### About this task
The answer must consist only of the lines from the line with "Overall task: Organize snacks" to the line with "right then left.", both included, exactly as they stand below.

### Provided data
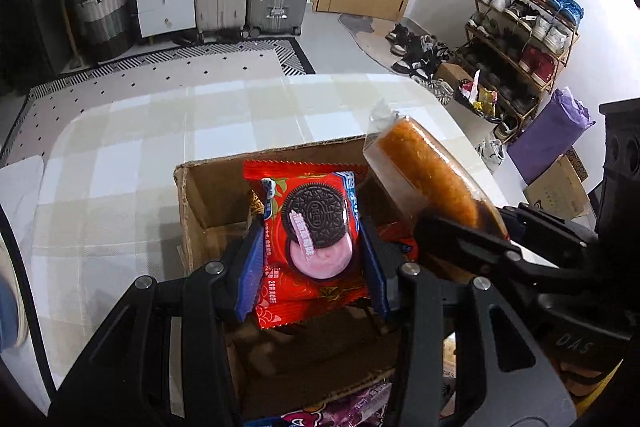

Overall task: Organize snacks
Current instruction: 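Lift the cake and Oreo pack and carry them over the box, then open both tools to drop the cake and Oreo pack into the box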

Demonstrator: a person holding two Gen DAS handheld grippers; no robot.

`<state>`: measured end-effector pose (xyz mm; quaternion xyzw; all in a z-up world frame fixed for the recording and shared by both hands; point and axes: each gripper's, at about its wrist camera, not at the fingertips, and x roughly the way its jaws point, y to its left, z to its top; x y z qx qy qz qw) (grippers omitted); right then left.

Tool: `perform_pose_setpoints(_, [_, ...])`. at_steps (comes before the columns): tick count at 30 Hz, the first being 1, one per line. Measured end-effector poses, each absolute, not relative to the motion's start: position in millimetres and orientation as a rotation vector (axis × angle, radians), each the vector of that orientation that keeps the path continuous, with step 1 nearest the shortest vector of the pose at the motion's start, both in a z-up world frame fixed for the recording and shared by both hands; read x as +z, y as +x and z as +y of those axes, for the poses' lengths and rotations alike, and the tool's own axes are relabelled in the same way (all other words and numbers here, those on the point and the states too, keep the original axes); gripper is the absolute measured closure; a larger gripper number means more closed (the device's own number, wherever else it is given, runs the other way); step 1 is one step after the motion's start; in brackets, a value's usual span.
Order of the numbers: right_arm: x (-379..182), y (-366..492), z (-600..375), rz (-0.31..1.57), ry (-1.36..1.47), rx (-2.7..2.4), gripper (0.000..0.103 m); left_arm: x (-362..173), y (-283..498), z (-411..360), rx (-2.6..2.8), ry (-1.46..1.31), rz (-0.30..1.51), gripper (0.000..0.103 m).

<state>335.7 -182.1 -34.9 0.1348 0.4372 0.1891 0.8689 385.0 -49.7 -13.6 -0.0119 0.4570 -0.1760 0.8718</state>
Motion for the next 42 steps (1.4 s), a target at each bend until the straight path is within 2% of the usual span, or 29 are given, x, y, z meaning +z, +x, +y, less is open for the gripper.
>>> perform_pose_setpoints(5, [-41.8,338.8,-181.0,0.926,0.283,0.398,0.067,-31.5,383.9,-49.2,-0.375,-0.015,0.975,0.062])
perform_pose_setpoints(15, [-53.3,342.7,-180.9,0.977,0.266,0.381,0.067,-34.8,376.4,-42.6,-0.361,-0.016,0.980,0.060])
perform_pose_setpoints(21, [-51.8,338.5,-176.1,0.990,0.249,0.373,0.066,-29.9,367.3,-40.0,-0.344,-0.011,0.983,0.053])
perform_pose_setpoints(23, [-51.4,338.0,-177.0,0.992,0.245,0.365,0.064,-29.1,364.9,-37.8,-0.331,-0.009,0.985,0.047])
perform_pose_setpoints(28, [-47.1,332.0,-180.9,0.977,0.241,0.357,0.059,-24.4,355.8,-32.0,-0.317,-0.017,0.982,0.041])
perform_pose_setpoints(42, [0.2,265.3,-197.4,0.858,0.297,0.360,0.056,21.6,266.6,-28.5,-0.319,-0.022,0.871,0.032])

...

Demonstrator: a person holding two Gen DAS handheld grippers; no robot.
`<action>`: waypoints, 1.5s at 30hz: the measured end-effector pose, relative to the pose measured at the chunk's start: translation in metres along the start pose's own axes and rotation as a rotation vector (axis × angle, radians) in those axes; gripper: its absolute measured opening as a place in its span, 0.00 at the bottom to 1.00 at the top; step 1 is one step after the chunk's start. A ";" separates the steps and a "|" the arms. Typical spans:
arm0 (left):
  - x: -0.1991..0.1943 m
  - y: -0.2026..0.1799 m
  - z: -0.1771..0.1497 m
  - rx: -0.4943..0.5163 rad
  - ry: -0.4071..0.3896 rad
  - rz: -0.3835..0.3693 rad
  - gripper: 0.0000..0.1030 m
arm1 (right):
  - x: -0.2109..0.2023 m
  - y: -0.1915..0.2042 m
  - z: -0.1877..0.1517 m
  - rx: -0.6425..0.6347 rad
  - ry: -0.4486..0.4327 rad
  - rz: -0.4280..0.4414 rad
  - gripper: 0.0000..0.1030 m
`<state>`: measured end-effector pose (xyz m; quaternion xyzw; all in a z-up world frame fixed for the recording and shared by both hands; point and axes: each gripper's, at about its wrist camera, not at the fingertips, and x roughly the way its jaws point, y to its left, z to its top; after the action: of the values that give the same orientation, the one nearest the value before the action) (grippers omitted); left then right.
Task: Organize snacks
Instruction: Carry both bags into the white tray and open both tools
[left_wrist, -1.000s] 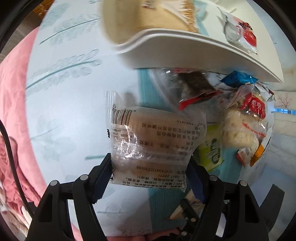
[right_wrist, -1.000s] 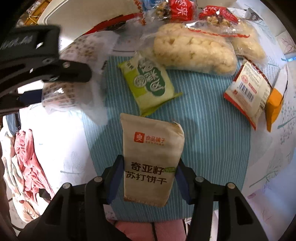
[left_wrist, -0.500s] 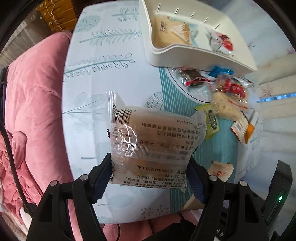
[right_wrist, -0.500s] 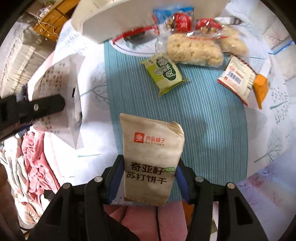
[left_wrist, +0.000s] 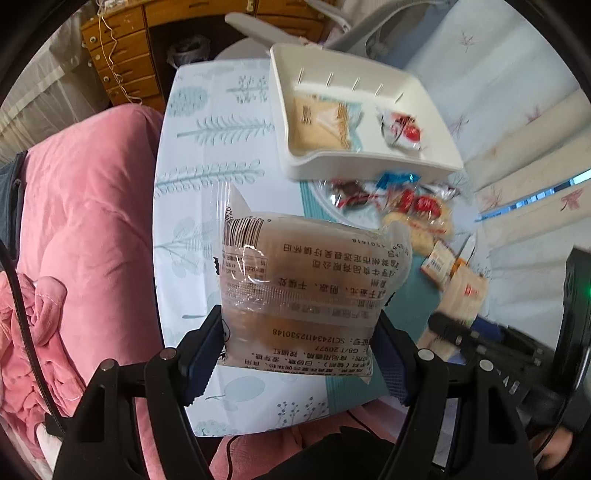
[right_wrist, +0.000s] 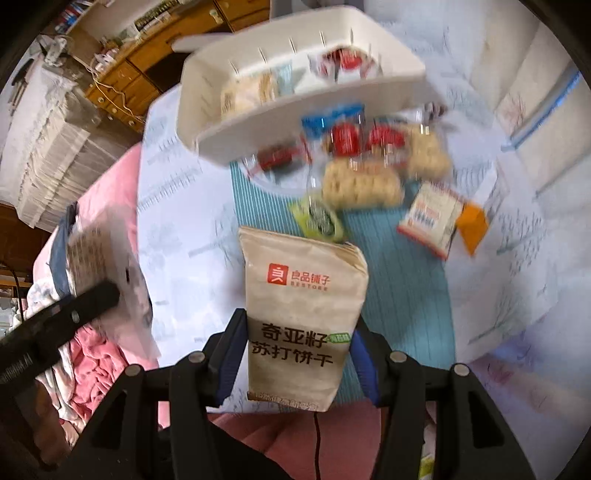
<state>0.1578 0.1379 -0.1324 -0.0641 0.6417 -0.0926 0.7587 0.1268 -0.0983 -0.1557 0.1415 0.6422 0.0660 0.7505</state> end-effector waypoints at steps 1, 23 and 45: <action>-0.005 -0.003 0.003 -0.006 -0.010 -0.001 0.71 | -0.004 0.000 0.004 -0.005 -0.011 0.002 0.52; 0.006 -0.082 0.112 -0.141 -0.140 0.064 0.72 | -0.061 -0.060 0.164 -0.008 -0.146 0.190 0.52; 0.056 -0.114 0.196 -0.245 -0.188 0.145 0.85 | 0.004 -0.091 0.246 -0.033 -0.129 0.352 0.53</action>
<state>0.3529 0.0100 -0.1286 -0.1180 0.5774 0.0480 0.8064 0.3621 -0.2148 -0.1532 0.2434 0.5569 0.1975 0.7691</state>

### Answer space
Overall task: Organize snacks
Current instruction: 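Lift the cake and Oreo pack and carry them over the box, then open both tools to drop the cake and Oreo pack into the box
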
Demonstrator: a person holding two Gen DAS handheld grippers; no robot.

`<state>`: measured end-effector pose (xyz mm; quaternion xyzw; all in a z-up world frame fixed for the recording and shared by both hands; point and axes: each gripper's, at about its wrist camera, not at the fingertips, and x roughly the way its jaws point, y to its left, z to its top; x y z qx qy qz qw) (grippers omitted); right then left.

The answer was written out completely.